Cannataci asked the Maltese government to advise what adequate safeguards and remedies  were provided by Maltese law and to explain how they reflected Malta’s international obligations under the human rights conventions it had ratified.

He also recommended that – in the absence of such safeguards – the Superintendent of Public Health immediately retract her instructions permitting entry into private homes.

The Maltese government, in a reply sent to Cannataci on 3 June, insisted that in view of the country’s size and dense population, the spread of infectious disease posed a much higher risk than in any other country.

“This, together with a Mediterranean culture whereby the strength of family ties and friendship, together with the proximity within which everyone lives, create a higher chance of socialisation and, within these circumstances, the spread of COVID-19,” the government said.

The higher probability of private gatherings such as parties, would defy efforts made to mitigate the spread of coronavirus and to extinguish the disease, the government said, requiring an effective law to safeguard public health.

That was why the Superintendent of Public Health had been vested with certain powers which could be deemed to embrace unfettered discretion but which – in practice – are exercised in a non-arbitrary fashion. “Malta has had to balance out the right to privacy with its obligation to prevent the spread of COVID-19,” the government said. “Moreover, the state has a general duty of care and responsibility to protect those within its territory.”

The government pointed out that the Public Health Act did not actually require the making of a declaration of a public health emergency prior to the Superintendent being allowed to take action against any notifiable diseases and to issue orders accordingly – COVID-19 had been declared a notifiable disease pursuant to the Public Health Act.

As to safeguards in place under law, authorised officers to whom powers were delegated were obliged to carry out their duties in adherence with several conditions set out in the Public Health Act.

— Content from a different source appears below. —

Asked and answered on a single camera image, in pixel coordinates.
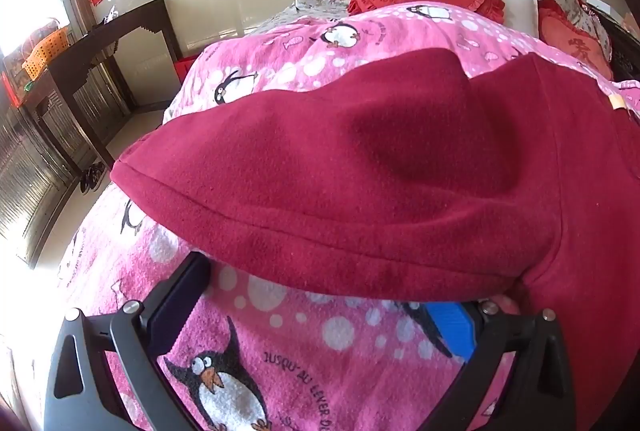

In practice, the government said, authorised officers are always accompanied by police officers and, in most cases, only seek access to a residential property when a third party report or complaint is filed.

And authorised officers always request permission to enter the property and will wait outside the property is refused. Since the legal notice was published, there have been no reported issues of forced entry.

The government said that persons who felt aggrieved by action taken by the authorised officers had several fora for complaints, including the Ombudsman’s office.

That said, following the communication by Cannataci, the Superintendent of Public Health consolidated its positions and modus operandi into a Standard Operating Procedure (SOP) setting out the manner in which enforcement of the legal notice in question was to be carried out. The SOP, government said, clarified procedures which were already adopted.